Он опять пал духом. Невыносимая тяжесть навалилась на сердце. Он чувствовал себя таким усталым, несчастным, одиноким, испытывал такую острую потребность излить перед кем – нибудь душу или хотя бы только побыть среди людей, хотя бы посидеть с другими перед огнем, что вошел в первую попавшуюся избу – к Плошкам.
Все были дома, и когда он вошел, всполошились. Даже Стах не знал, что сказать.
– Вы так на меня глядите, словно я кого зарезал! – сказал Антек тихо и пошел к другим, к Бальцеркам. Но и эти приняли его очень холодно, говорили с ним нехотя и односложно, и никто даже не пригласил сесть.
Он зашел еще кое к кому, но всюду встречал такой же прием.
Наконец, он сделал последнюю попытку, словно желая испить до дна чашу страдания и унижения: зашел к Матеушу. Того не было дома, а старуха, мать его, накинулась на Антека с бранью и выгнала его, как собаку.
Он не ответил ей ни слова, не рассердился – злость его иссякла вдруг, и он уже плохо понимал сам себя. Медленно бродил он в темноте вокруг озера. Иногда, остановившись, смотрел на деревню, тонувшую во мраке, смотрел с каким-то удивлением, словно в первый раз ее видел. Она окружала его своими вросшими в землю избами, загораживала ему повсюду путь, так что он, казалось, не мог двинуться с места, вырваться из кольца этих заборов, садов, огней. Он не мог понять, почему это так, но чувствовал, что какая-то неодолимая сила схватила его за горло и гнет к земле, клонит его голову под ярмо и наполняет необъяснимым страхом.

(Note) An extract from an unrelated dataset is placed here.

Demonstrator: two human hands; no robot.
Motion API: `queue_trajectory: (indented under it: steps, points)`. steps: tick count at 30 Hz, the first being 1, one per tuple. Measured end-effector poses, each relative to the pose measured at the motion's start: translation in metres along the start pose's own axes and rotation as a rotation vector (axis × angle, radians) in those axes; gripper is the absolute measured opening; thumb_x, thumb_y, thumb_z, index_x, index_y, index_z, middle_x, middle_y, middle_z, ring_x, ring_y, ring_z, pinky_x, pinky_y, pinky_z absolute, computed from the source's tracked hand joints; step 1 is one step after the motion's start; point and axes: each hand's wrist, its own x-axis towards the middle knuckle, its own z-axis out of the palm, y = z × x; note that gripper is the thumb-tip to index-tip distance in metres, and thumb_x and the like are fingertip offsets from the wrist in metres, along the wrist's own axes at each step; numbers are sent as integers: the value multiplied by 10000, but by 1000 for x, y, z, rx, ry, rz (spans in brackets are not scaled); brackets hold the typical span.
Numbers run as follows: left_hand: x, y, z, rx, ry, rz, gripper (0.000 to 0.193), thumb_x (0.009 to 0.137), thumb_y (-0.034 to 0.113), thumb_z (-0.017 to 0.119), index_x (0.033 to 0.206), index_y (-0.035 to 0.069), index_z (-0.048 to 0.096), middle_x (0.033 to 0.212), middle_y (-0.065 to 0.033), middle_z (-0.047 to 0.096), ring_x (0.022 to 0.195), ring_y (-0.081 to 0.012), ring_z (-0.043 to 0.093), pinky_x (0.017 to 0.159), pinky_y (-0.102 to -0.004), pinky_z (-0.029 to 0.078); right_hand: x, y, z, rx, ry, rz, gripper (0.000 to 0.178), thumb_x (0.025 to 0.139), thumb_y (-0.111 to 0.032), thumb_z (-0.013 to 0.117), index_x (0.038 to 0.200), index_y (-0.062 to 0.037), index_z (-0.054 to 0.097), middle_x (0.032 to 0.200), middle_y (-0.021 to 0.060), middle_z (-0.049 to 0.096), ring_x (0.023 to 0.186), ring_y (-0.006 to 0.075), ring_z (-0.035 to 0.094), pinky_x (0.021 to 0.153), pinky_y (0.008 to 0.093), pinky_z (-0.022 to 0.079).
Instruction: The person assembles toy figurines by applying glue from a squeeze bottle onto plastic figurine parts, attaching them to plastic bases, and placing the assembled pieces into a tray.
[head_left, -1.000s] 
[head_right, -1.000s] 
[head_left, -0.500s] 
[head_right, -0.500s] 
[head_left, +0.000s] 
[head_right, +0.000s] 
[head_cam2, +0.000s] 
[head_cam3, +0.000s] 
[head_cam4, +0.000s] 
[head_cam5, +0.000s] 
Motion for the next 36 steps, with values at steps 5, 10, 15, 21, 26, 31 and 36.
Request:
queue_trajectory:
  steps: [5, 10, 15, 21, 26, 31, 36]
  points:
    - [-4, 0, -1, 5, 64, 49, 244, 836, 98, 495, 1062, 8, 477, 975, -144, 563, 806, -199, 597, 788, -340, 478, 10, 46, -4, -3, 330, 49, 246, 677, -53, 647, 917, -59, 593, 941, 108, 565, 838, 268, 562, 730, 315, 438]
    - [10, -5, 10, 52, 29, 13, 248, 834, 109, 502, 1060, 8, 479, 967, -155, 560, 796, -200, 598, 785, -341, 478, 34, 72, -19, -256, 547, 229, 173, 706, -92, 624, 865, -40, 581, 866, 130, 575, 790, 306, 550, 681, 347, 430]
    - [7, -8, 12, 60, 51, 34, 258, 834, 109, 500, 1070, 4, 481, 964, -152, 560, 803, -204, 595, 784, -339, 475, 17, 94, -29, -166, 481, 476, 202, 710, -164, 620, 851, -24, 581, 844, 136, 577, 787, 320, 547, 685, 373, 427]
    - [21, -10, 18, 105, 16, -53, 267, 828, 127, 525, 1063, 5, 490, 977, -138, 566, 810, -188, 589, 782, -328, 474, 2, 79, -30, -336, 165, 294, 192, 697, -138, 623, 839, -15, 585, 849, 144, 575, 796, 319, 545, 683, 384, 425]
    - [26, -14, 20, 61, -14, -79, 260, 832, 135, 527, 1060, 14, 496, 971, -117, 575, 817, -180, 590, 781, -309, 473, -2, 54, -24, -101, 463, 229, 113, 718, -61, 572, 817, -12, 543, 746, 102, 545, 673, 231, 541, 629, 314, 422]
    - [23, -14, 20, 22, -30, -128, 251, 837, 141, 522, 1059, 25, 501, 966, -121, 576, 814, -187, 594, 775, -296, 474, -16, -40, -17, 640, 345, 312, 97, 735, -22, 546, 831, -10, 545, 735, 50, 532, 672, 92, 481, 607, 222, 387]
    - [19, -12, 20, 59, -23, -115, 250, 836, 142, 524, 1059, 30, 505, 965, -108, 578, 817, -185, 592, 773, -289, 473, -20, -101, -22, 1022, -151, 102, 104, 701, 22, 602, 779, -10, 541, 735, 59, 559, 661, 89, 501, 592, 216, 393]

Он с глубокой тревогой поглядывал на светившиеся окошки, – ему чудилось, что его подстерегают, следят за ним, наступают на него сплошной цепью, вяжут – и вот уже он не может шевельнуться, не может ни крикнуть, ни бежать! Он укрылся под каким-то деревом и в полном смятении слушал, как от домов, с полей, с самого неба падают на него жестокие слова осуждения и весь народ идет против него.
– Справедливо это! Поделом! – шептал он покорно от всего сокрушенного сердца, объятого смертельным страхом перед могучей властью деревни.
Огоньки гасли один за другим, деревня засыпала. Дождь все еще лил и стучал по гнувшимся деревьям, порой где-то лаяла собака, но уже глубокая тишина обнимала все, когда Антек пришел в себя и вскочил.
– Правильно говорил ксендз… а все-таки я своей обиды не прощу… умру, а не прощу ему, будь он проклят! – крикнул он яростно, грозя кулаками всей деревне, всему свету. Надвинул шапку на лоб и пошел в корчму.
XIII
Близилась весна. Уже непрерывной чередой тянулись раскисшие мартовские дни, погода была прямо-таки собачья, мокрая, холодная, пасмурная. Каждый день шел дождь со снегом, каждый день поднимались такие вихри, что нельзя было выглянуть на свет божий. Грязные клубящиеся туманы ползли по полям и душили всякий проблеск света, так что от зари до зари над землей висел хмурый тяжелый сумрак. Если солнце иногда и выглядывало из водоворота бурых туч, то лишь на минуту-другую: не успевала душа порадоваться свету и кости почуять тепло, как уже снова мгла надвигалась на мир, снова завывал ветер и лил дождь. Иной день деревня напоминала вывалявшуюся в грязи и скулящую от холода собаку.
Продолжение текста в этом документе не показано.